La commissaire considère que vivre dans un camp illicite, comme dans le cas des milliers de Roms renvoyés de France, n'est pas un trouble à l'ordre public. « À mon avis, non », a répondu Mme Reding à qui l'on demandait si vivre dans des camps illicites et mendier dans la rue était un trouble à l'ordre public. Elle espère que la controverse aura servi à deux choses: « Premièrement, que le droit français va comporter désormais des garanties procédurales (...) sur la libre circulation des ressortissants européens qui n'avaient pas encore été transposées » dans le droit national et « deuxièmement, il faut voir la réalité en face: les Roms constituent une minorité de 10 à 12 millions de personnes, des citoyens européens qui vivent dans une pauvreté extrême et qui sont discriminés ».
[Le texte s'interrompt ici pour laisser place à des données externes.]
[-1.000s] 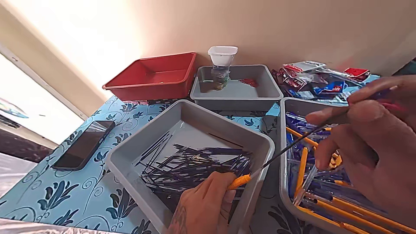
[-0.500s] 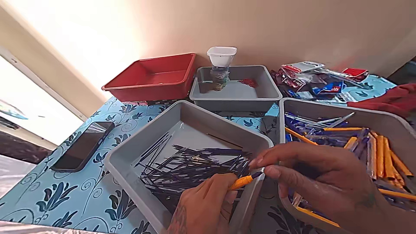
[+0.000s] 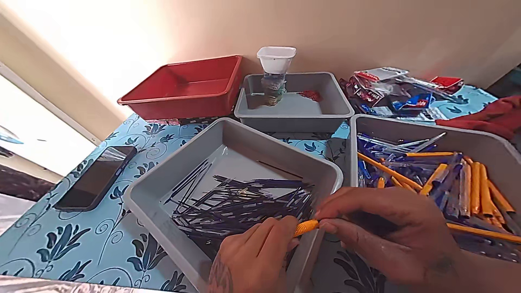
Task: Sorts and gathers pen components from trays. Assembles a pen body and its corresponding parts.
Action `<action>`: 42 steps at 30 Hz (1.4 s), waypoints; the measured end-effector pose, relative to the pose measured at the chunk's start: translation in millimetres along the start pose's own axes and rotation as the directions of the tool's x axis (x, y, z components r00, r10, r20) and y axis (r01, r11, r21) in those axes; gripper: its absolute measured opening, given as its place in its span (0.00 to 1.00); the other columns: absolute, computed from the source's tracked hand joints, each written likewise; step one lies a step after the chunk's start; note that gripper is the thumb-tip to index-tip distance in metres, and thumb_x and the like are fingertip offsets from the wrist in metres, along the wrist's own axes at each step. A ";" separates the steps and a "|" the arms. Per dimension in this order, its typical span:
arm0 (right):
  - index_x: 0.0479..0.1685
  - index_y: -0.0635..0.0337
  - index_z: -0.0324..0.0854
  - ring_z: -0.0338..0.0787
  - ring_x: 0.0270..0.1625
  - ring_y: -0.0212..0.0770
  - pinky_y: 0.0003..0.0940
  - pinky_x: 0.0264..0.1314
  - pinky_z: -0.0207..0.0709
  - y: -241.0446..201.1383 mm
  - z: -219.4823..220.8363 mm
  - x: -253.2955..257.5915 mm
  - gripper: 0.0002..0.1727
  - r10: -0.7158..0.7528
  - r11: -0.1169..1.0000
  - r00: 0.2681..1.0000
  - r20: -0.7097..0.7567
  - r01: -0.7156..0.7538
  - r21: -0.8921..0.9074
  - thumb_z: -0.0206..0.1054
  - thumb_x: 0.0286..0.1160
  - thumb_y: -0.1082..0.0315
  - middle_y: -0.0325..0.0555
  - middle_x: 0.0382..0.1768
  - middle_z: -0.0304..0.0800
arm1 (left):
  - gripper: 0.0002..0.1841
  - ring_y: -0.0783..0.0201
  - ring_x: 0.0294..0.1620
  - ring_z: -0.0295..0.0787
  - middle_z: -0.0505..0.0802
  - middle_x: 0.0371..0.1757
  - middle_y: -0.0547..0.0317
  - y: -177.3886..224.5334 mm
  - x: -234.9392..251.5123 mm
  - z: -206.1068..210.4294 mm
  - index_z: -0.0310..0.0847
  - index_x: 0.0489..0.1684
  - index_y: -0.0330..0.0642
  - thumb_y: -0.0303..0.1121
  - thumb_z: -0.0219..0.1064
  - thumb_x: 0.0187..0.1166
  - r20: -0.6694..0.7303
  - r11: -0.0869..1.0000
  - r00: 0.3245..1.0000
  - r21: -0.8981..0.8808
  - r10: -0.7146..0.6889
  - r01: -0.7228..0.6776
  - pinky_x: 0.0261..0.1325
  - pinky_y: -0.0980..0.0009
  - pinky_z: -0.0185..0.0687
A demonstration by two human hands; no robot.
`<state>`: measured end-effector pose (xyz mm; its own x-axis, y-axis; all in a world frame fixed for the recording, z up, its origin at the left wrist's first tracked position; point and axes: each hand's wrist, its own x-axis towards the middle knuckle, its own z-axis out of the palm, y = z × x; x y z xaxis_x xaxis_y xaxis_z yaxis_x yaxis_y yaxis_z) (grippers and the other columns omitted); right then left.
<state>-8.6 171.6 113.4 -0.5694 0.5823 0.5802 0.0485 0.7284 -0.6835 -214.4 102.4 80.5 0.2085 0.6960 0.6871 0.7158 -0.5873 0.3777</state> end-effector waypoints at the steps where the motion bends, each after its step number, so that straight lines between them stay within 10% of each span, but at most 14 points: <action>1: 0.42 0.62 0.88 0.83 0.35 0.11 0.04 0.34 0.74 -1.5 0.6 0.2 0.10 0.005 1.000 1.000 -0.004 -0.004 0.013 0.66 0.84 0.64 0.36 0.38 0.93 | 0.17 0.69 0.25 0.79 0.85 0.26 0.55 1.3 -0.4 -0.1 0.82 0.43 0.37 0.36 0.49 0.93 -0.006 1.000 1.000 0.002 -0.004 0.004 0.27 0.81 0.69; 9: 0.53 0.55 0.82 0.81 0.35 0.12 0.07 0.38 0.72 6.7 -4.4 8.1 0.16 0.295 0.952 0.943 0.150 -0.278 -0.124 0.56 0.89 0.53 0.27 0.34 0.86 | 0.16 0.64 0.23 0.84 0.90 0.27 0.55 -0.1 3.3 5.5 0.87 0.45 0.37 0.34 0.52 0.89 0.012 0.983 0.997 0.165 -0.082 0.079 0.24 0.74 0.73; 14: 0.81 0.50 0.67 0.77 0.34 0.20 0.16 0.33 0.71 1.5 -32.9 30.4 0.23 0.655 0.716 0.588 0.475 -0.685 -0.138 0.50 0.89 0.61 0.33 0.47 0.78 | 0.16 0.64 0.25 0.87 0.91 0.29 0.55 -1.9 1.3 4.4 0.88 0.46 0.38 0.35 0.53 0.88 0.022 0.977 0.991 0.176 -0.128 0.123 0.26 0.73 0.76; 18: 0.74 0.59 0.71 0.91 0.43 0.18 0.13 0.48 0.84 7.7 -30.2 17.3 0.20 0.502 0.848 0.763 0.408 -0.527 -0.057 0.60 0.85 0.68 0.31 0.44 0.92 | 0.16 0.63 0.27 0.88 0.92 0.30 0.55 -1.7 0.4 4.9 0.89 0.46 0.39 0.35 0.54 0.88 0.039 0.973 0.990 0.194 -0.134 0.124 0.27 0.72 0.78; 24: 0.48 0.56 0.89 0.86 0.33 0.12 0.06 0.36 0.78 11.5 -25.5 7.3 0.14 0.292 0.950 0.913 0.283 -0.243 -0.197 0.67 0.82 0.55 0.31 0.33 0.92 | 0.16 0.63 0.28 0.87 0.91 0.29 0.56 -2.0 -1.8 4.8 0.92 0.47 0.42 0.37 0.55 0.88 0.061 0.979 0.992 0.181 -0.111 0.099 0.29 0.73 0.77; 42: 0.66 0.58 0.86 0.81 0.37 0.26 0.11 0.40 0.73 8.9 -15.6 8.2 0.20 -0.042 0.865 0.971 0.237 0.154 -0.478 0.54 0.88 0.62 0.41 0.38 0.84 | 0.16 0.65 0.33 0.88 0.94 0.32 0.57 -2.9 -3.1 3.8 0.93 0.47 0.43 0.38 0.58 0.88 -0.012 0.986 0.995 0.138 -0.097 0.098 0.35 0.77 0.78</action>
<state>-0.1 188.4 119.0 -0.7493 0.4489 0.4868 0.3461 0.8922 -0.2901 -214.6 103.5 74.9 0.1297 0.7446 0.6548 0.8180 -0.4536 0.3537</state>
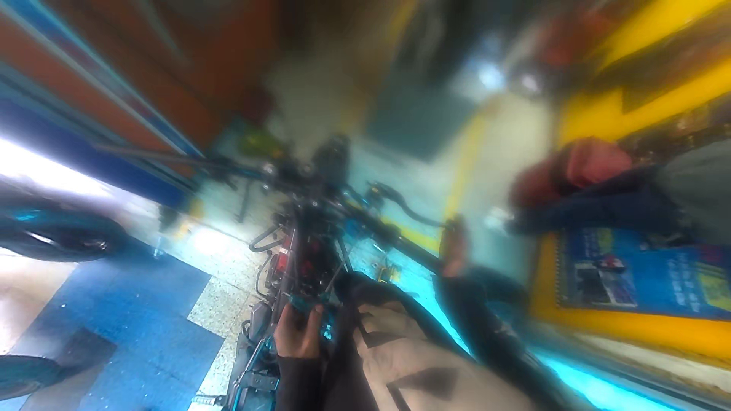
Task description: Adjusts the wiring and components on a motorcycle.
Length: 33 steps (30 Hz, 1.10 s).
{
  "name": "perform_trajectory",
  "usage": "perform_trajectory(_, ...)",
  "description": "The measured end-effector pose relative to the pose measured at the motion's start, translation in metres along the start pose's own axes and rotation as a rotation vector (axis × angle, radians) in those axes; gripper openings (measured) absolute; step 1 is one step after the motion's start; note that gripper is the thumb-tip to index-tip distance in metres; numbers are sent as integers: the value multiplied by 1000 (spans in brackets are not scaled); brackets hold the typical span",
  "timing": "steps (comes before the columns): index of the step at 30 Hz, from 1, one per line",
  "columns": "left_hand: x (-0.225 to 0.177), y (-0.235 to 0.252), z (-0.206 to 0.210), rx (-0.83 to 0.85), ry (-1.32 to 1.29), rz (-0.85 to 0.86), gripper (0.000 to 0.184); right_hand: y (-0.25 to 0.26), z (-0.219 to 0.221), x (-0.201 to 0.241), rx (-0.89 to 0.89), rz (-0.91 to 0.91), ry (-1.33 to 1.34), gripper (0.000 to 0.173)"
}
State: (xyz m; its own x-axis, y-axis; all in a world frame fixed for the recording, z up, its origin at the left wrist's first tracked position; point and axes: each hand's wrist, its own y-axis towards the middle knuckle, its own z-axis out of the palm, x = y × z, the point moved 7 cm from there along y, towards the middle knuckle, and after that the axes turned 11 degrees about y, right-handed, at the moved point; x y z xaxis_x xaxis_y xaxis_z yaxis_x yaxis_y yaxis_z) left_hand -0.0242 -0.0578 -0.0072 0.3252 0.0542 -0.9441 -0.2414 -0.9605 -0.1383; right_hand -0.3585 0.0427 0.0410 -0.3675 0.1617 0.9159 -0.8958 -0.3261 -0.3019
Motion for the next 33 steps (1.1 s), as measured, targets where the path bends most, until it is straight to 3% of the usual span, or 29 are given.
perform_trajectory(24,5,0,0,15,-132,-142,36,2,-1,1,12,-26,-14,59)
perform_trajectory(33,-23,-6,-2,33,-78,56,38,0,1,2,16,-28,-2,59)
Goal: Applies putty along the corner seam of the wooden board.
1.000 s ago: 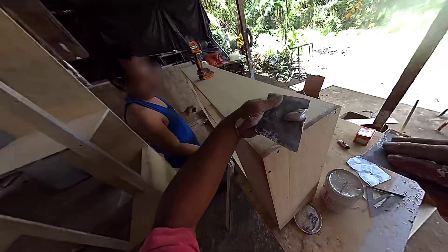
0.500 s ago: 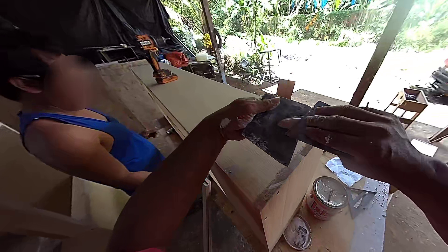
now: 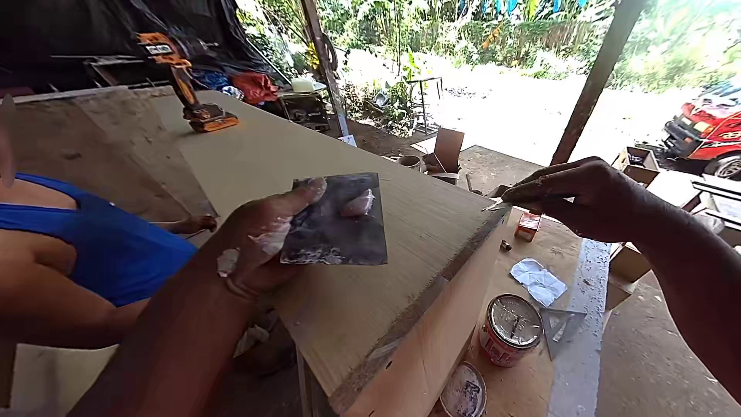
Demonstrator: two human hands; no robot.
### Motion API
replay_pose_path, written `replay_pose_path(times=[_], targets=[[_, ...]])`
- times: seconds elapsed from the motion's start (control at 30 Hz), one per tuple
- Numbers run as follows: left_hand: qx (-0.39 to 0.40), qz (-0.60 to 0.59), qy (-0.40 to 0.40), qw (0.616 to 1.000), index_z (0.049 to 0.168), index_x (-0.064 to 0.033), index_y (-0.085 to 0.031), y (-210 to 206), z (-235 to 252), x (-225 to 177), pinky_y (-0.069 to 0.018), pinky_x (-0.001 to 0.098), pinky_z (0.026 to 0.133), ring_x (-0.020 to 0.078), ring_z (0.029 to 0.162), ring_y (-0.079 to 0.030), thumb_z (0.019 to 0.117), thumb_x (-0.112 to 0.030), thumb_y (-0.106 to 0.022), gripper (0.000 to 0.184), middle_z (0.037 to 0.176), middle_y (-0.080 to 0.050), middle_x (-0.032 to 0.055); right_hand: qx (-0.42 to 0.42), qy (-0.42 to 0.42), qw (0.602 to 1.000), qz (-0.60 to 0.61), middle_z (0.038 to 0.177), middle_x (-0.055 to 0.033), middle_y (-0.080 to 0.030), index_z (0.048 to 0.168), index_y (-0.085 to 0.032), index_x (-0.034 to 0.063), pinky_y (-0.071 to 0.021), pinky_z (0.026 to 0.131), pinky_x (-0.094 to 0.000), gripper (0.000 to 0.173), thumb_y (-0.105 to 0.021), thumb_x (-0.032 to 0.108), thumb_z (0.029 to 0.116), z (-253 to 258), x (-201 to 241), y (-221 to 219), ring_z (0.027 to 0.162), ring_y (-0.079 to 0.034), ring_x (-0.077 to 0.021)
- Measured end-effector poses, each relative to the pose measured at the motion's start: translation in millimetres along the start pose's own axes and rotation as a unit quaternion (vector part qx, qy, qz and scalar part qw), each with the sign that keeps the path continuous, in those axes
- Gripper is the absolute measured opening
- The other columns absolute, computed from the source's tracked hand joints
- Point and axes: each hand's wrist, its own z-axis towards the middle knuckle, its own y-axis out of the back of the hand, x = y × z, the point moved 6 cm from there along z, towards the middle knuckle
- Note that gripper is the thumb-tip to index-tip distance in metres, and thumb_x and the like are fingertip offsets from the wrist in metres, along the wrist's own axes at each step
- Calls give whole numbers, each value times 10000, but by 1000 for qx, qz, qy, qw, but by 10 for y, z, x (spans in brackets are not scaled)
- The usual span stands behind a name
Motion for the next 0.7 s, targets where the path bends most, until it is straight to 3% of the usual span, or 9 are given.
replay_pose_path(times=[0.17,0.27,0.47,0.53,0.6,0.7], targets=[[20,15,-26,999,1136,-176,-700,152,13,51,-617,295,670,96,828,-708,1067,-397,-466,329,984,-723,17,25,1,995,-96,1148,54,-745,1116,-782,173,-610,860,-344,292,-550,132,943,6,30,-31,1024,-701,-69],[12,27,-17,999,1142,-183,-693,168,17,73,-620,295,655,90,826,-711,1063,-413,-473,329,984,-720,13,31,6,992,-125,1154,40,-747,1092,-788,170,-604,870,-354,293,-550,127,926,-17,21,-46,1042,-702,-90],[-44,20,6,999,1058,-182,-676,25,-73,-5,-593,213,577,40,722,-694,1105,-327,-365,346,866,-711,-19,56,1,988,-145,1188,61,-735,1104,-788,197,-601,880,-369,315,-575,111,888,-37,-67,-173,1087,-690,-107],[-13,12,-2,1000,1075,-196,-670,104,-19,51,-606,224,621,37,760,-702,1093,-364,-399,320,899,-718,-30,64,9,987,-149,1191,60,-734,1099,-789,193,-592,881,-378,307,-573,118,893,-74,-62,-175,1097,-682,-121],[58,-16,-17,998,1180,-152,-678,248,73,140,-623,321,695,127,852,-716,1073,-423,-466,360,1009,-714,50,76,11,986,-150,1167,66,-738,1082,-794,192,-596,890,-364,303,-559,121,904,-121,-22,-100,1096,-681,-109],[67,-12,-24,997,1169,-151,-682,238,65,129,-621,313,688,125,843,-713,1081,-422,-442,372,1002,-712,49,71,5,986,-150,1136,64,-748,1055,-796,187,-598,870,-339,304,-540,128,900,-176,44,61,1059,-694,-83]])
Depuis le début de l'année, la France a démantelé des centaines de campements illicites abritant des Roms. Au total, du 1er janvier au 17 octobre, 8.601 ressortissants roumains en situation irrégulière en France ont été reconduits dans leur pays d'origine, dont 1.154 de manière contrainte et 7.447, soit près de 87%, de manière volontaire. La Commission a gelé à la mi-octobre une procédure d'infraction pour application insuffisante de la directive européenne de 2004 sur la libre circulation des citoyens de l'UE. Les éventuels cas de discrimination sont en revanche toujours passés au crible par des experts de la Commission qui devraient rendre leurs conclusions vers la fin novembre (EUROPE n°10240). « La France reste sous surveillance. Nous continuons d'examiner les dossiers que nous ont transmis les autorités françaises », a toutefois averti Viviane Reding. « Quand nous saisissons la Cour de justice européenne, il faut avoir des preuves qui permettent de gagner. Mais les autorités judiciaires nationales doivent aussi être en mesure de trancher, ce qu'elles ont commencé à faire en France », a-t-elle observé. Une plainte contre X a été déposée le 7 octobre par les quatre principales associations françaises de Roms et de gens du voyage auprès du tribunal de grande instance de Paris concernant l'existence présumée d'un « fichier ethnique, illégal et non déclaré ». Huit associations françaises ont également déposé plainte le 22 octobre contre la France et auprès de Viviane Reding pour violation du droit communautaire en matière de libre circulation des personnes.
Le ministre français de l'Immigration Eric Besson a annoncé le 25 octobre la mise en place en 2011 d'un nouveau programme d'un million d'euros pour aider les Roms expulsés de France à s'insérer dans leur pays d'origine, notamment la Roumanie. La France va lancer ce programme « sans attendre » la mise en place d'un plan européen « pour accroître la consommation des fonds structurels par les États membres au profit de l'intégration des Roms », selon un communiqué du ministre. (B.C.)